> [DATA EXTRACTS]:
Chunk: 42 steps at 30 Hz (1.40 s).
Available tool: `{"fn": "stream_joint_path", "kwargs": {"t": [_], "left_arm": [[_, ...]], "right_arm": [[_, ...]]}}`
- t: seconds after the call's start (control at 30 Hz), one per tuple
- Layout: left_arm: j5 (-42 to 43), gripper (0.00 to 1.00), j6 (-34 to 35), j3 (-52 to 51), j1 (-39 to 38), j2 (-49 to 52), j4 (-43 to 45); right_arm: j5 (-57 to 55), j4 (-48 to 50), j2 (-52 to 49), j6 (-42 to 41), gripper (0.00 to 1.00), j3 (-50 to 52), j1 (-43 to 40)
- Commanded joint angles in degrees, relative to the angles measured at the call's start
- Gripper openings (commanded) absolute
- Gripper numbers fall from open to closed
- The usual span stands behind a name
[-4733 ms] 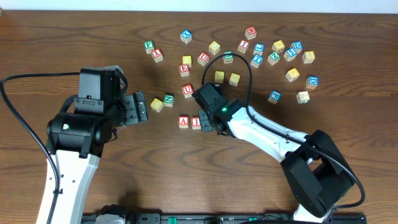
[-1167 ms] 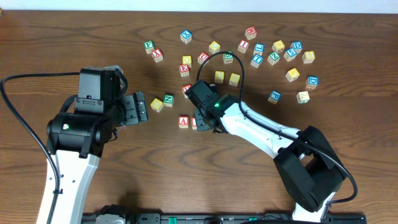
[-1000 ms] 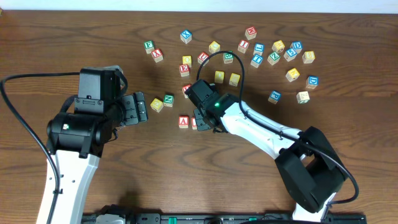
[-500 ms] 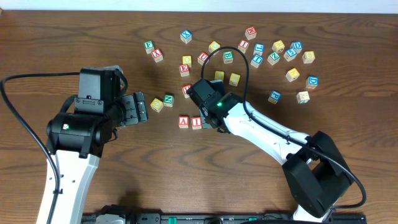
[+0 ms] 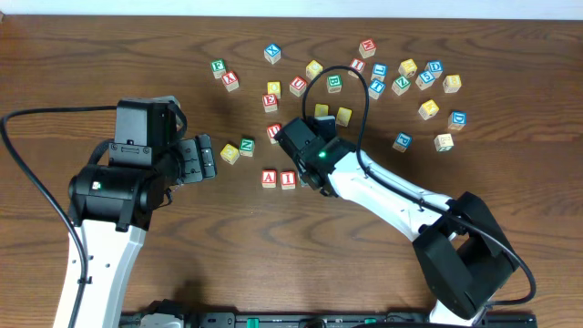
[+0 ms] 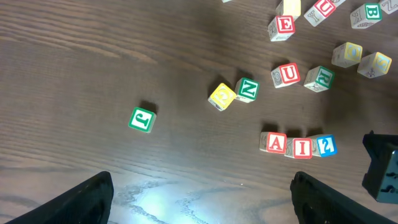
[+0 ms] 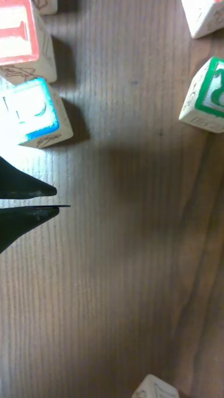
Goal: Spell out AI2
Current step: 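Open the right gripper and lift it off the 2 block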
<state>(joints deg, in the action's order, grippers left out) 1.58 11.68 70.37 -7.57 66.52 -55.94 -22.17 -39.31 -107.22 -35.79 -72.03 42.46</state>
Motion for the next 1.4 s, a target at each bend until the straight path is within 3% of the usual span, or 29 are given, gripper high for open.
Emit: {"fn": "stream_joint_path", "kwargs": {"t": [0.0,1.37], "left_arm": [[0.17,0.89,-0.72,0.04,0.26,-0.31,-0.17],[0.17,0.89,-0.72,0.04,0.26,-0.31,-0.17]], "right_arm": [[-1.22,1.49,1.46,-1.53,0.01,2.19,0.35],[5.84,12.7,0.7,1.6,0.01,6.86,0.39]]}}
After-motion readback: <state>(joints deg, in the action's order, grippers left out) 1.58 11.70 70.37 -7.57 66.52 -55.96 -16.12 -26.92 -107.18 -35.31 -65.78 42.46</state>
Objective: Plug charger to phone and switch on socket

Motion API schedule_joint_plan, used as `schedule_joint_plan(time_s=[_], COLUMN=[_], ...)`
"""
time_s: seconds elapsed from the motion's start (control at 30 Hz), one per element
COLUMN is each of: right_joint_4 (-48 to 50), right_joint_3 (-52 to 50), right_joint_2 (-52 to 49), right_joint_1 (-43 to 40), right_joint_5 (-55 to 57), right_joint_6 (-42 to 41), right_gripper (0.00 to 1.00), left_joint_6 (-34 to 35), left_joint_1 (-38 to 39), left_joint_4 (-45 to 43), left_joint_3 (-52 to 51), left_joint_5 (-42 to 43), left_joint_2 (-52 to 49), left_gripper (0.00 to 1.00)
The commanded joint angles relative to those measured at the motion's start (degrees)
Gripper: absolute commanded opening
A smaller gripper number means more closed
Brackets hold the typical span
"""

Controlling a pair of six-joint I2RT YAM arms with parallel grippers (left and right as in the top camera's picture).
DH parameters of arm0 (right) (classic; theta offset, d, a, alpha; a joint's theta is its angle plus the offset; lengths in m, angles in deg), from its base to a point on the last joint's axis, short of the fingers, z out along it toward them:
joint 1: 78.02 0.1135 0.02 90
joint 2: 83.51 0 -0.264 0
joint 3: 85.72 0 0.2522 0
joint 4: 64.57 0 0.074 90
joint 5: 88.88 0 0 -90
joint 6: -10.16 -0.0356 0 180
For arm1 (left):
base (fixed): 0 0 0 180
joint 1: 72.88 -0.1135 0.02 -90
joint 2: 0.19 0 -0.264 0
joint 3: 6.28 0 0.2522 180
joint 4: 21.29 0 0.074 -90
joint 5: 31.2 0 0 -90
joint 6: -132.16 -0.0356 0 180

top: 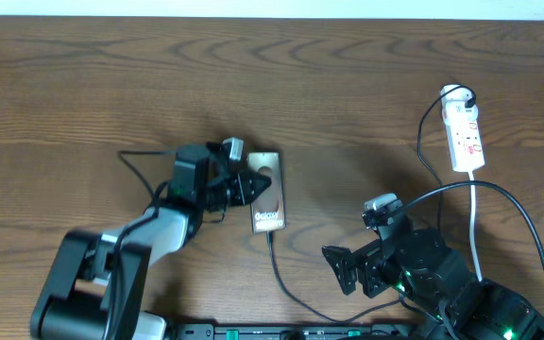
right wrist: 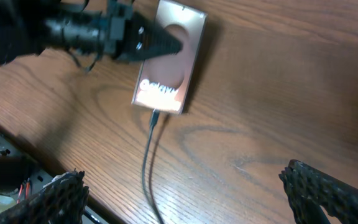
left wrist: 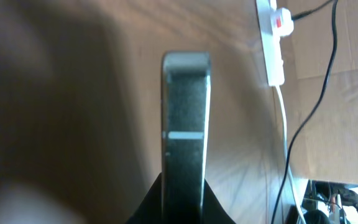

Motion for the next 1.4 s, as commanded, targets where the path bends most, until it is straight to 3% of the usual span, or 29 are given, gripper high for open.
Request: schedule_joint_plan(time_s=[0.0, 0.17, 0.47, 0.73, 1.37], right_joint_4=[-0.6, -1.2, -1.2, -1.6, -2.9], right_joint_3=[1.0, 1.0, 1.0, 1.0, 0.9], right_joint_2=[0.1, 0.1, 0.1, 0.1, -0.1], right_joint_1=[-0.2, -0.2, -0.2, -0.2, -0.2], right_joint_5=[0.8, 0.8, 2.1, 2.1, 2.3], right_joint_6=[-0.7, -0.7, -0.7, -1.4, -1.3], right_gripper=[0.99, 0.99, 0.99, 0.99, 0.99], left_joint_6=[-1.7, -1.6, -5.8, -9.6, -10.2], left_joint_1=[0.3, 0.8, 0.8, 0.8, 1.2], left_joint_4=[0.1, 0.4, 10.4, 13.8, 14.3], left_joint_3=[8.6, 13.9, 13.9, 13.9, 13.8], left_joint_5=[1.8, 9.4, 9.7, 9.1, 1.6], left_joint_2=[-4.3, -10.4, -11.2, -11.2, -17.8], left_gripper=[0.07, 0.08, 0.08, 0.08, 0.08])
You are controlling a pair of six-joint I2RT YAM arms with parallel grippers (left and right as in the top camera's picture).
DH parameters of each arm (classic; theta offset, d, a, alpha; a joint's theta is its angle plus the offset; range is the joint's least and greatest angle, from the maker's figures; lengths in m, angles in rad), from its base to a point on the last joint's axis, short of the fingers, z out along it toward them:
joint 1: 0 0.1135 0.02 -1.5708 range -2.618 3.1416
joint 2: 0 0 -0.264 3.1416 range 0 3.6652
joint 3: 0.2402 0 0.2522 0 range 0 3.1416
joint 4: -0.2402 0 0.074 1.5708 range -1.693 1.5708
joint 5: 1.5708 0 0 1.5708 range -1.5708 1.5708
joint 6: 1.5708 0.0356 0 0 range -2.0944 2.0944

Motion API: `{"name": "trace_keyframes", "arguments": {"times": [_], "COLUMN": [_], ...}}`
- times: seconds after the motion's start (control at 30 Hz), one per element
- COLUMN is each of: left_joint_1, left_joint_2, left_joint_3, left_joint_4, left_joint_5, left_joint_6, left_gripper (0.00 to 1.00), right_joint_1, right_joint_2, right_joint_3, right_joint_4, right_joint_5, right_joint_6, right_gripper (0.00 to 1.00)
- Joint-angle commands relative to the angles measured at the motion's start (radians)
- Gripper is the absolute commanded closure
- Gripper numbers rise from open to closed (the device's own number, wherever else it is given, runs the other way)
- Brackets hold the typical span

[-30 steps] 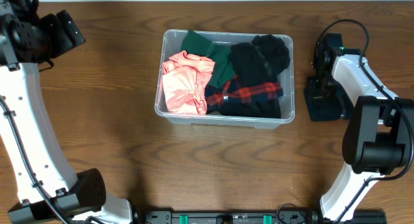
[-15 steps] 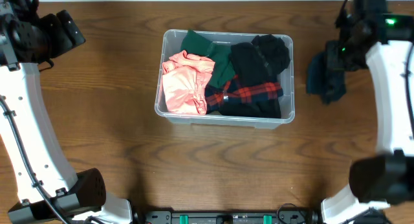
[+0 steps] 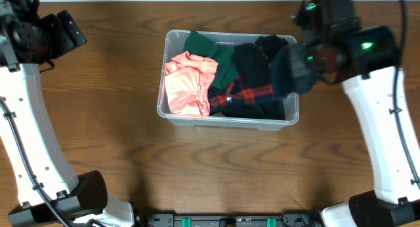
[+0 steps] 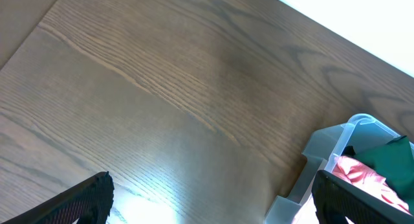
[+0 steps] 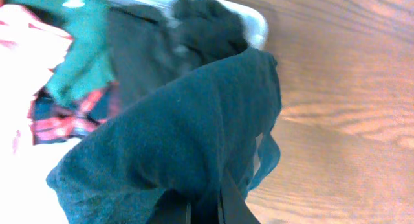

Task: Pack container
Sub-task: 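Carry the navy garment with the right gripper into the bin's right side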

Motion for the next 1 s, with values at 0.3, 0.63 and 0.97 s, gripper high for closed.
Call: {"name": "trace_keyframes", "arguments": {"times": [0.3, 0.63, 0.97], "left_joint_1": [0.003, 0.003, 0.003], "left_joint_2": [0.004, 0.004, 0.004], "left_joint_3": [-0.002, -0.002, -0.002], "left_joint_4": [0.000, 0.000, 0.000], "left_joint_5": [-0.005, -0.005, -0.005], "left_joint_6": [-0.005, -0.005, -0.005], "left_gripper": [0.02, 0.02, 0.02], "right_joint_1": [0.196, 0.211, 0.209], "right_joint_2": [0.059, 0.109, 0.109], "right_joint_3": [0.018, 0.041, 0.193], "right_joint_4": [0.018, -0.022, -0.145], "right_joint_5": [0.113, 0.168, 0.220], "right_joint_6": [0.159, 0.179, 0.147], "right_gripper": [0.99, 0.99, 0.99]}}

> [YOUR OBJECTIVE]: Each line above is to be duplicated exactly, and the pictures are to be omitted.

> [RESPONSE]:
Chunk: 42 steps at 30 Hz (1.40 s).
Available tool: `{"fn": "stream_joint_path", "kwargs": {"t": [_], "left_arm": [[_, ...]], "right_arm": [[_, ...]]}}`
- t: seconds after the call's start (control at 30 Hz), one per tuple
- Layout: left_arm: j5 (-42 to 43), gripper (0.00 to 1.00), j6 (-34 to 35), j3 (-52 to 51), j1 (-39 to 38), j2 (-49 to 52), j4 (-43 to 45); right_arm: j5 (-57 to 55), j4 (-48 to 50), j2 (-52 to 49), j6 (-42 to 41), gripper (0.00 to 1.00), j3 (-50 to 52), j1 (-43 to 40)
- Commanded joint angles in degrees, relative to the angles measured at the call's start
- Gripper openings (commanded) absolute
- Gripper numbers fall from open to closed
- The usual span stands behind a name
[-4733 ms] 
[-1167 ms] 
[-1000 ms] 
[-500 ms] 
[+0 ms] 
[+0 ms] 
[+0 ms] 
Goal: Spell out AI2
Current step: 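Open the right gripper and lift it off the 2 block
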<state>(joints deg, in the action's order, grippers left out) 1.58 11.68 70.37 -7.57 66.52 -55.94 -22.17 -39.31 -107.22 -35.79 -72.03 42.46</state>
Motion for the next 1.4 s, a target at each bend until the straight path is within 3% of the usual span, or 29 are given, gripper high for open.
Emit: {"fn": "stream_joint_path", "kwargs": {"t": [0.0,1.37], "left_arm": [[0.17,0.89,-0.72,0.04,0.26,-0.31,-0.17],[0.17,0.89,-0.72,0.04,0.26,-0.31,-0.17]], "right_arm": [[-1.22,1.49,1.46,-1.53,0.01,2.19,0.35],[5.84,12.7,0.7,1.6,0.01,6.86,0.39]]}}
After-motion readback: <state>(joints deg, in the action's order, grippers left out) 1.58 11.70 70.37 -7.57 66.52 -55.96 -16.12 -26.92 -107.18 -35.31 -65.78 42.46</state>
Objective: Plug charger to phone and switch on socket

Motion API schedule_joint_plan, used as `schedule_joint_plan(time_s=[_], COLUMN=[_], ...)`
"""
time_s: seconds elapsed from the motion's start (control at 30 Hz), one per element
COLUMN is each of: right_joint_4 (-48 to 50), right_joint_3 (-52 to 50), right_joint_2 (-52 to 49), right_joint_1 (-43 to 40), right_joint_5 (-55 to 57), right_joint_6 (-42 to 41), right_gripper (0.00 to 1.00), left_joint_6 (-34 to 35), left_joint_1 (-38 to 39), left_joint_4 (-45 to 43), left_joint_3 (-52 to 51), left_joint_5 (-42 to 43), left_joint_2 (-52 to 49), left_gripper (0.00 to 1.00)
The commanded joint angles relative to those measured at the motion's start (degrees)
Gripper: absolute commanded opening
A smaller gripper number means more closed
Brackets hold the typical span
"""

Controlling a pair of six-joint I2RT YAM arms with parallel grippers (left and right as in the top camera's picture).
DH parameters of arm0 (right) (classic; theta offset, d, a, alpha; a joint's theta is its angle plus the offset; lengths in m, angles in deg), from its base to a point on the last joint's axis, short of the fingers, z out along it toward them:
joint 1: 78.02 0.1135 0.02 90
joint 2: 83.51 0 -0.264 0
joint 3: 85.72 0 0.2522 0
joint 4: 64.57 0 0.074 90
joint 5: 88.88 0 0 -90
joint 6: -10.16 -0.0356 0 180
For arm1 (left):
base (fixed): 0 0 0 180
joint 1: 72.88 -0.1135 0.02 -90
joint 2: 0.19 0 -0.264 0
joint 3: 6.28 0 0.2522 180
joint 4: 21.29 0 0.074 -90
joint 5: 31.2 0 0 -90
joint 6: -132.16 -0.0356 0 180

top: 
right wrist: 
left wrist: 

Motion for the next 1.4 s, as commanded, targets where the path bends most, until it is straight to 3% of the usual span, or 29 are given, gripper high for open.
Request: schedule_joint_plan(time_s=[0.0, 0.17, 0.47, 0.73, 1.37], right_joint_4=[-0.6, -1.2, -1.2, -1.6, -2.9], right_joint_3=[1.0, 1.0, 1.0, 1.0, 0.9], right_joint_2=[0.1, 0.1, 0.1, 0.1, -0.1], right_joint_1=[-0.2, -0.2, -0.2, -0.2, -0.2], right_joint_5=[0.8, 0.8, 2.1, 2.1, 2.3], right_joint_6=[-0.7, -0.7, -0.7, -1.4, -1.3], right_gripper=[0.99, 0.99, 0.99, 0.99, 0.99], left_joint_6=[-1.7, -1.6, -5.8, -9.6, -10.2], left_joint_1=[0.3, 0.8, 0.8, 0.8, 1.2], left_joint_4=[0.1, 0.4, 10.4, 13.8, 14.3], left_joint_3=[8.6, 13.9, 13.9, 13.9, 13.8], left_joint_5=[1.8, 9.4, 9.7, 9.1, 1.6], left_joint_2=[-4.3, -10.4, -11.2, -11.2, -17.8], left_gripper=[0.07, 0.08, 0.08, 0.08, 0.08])
You are controlling a pair of six-joint I2RT YAM arms with parallel grippers (left and right as in the top camera's picture).
DH parameters of each arm (classic; theta offset, d, a, alpha; a joint's theta is its angle plus the offset; range is the joint's least and greatest angle, from the maker's figures; lengths in m, angles in rad), from its base to a point on the last joint's axis, short of the fingers, z out along it toward them:
joint 1: 0 0.1135 0.02 -1.5708 range -2.618 3.1416
joint 2: 0 0 -0.264 3.1416 range 0 3.6652
joint 3: 0.2402 0 0.2522 0 range 0 3.1416
joint 4: -0.2402 0 0.074 1.5708 range -1.693 1.5708
joint 5: 1.5708 0 0 1.5708 range -1.5708 1.5708
joint 6: 1.5708 0.0356 0 0 range -2.0944 2.0944

Motion API: `{"name": "trace_keyframes", "arguments": {"times": [_], "COLUMN": [_], ...}}`
- times: seconds after the motion's start (control at 30 Hz), one per element
- COLUMN is each of: left_joint_1, left_joint_2, left_joint_3, left_joint_4, left_joint_5, left_joint_6, left_gripper (0.00 to 1.00), right_joint_1, right_joint_2, right_joint_3, right_joint_4, right_joint_5, right_joint_6, right_gripper (0.00 to 1.00)
- Joint-angle commands relative to the angles measured at the motion's start (radians)
- Gripper is the absolute commanded closure
- Gripper numbers rise from open to closed (the device's own number, wherever else it is given, runs the other way)
- Brackets hold the typical span

[-30 steps] 
[-15 steps] 
[+0 steps] 
[+0 steps] 
[+0 steps] 

Task: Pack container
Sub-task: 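Carry the navy garment with the right gripper into the bin's right side
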
Motion for the next 1 s, with values at 0.3, 0.63 and 0.97 s, gripper high for closed.
Call: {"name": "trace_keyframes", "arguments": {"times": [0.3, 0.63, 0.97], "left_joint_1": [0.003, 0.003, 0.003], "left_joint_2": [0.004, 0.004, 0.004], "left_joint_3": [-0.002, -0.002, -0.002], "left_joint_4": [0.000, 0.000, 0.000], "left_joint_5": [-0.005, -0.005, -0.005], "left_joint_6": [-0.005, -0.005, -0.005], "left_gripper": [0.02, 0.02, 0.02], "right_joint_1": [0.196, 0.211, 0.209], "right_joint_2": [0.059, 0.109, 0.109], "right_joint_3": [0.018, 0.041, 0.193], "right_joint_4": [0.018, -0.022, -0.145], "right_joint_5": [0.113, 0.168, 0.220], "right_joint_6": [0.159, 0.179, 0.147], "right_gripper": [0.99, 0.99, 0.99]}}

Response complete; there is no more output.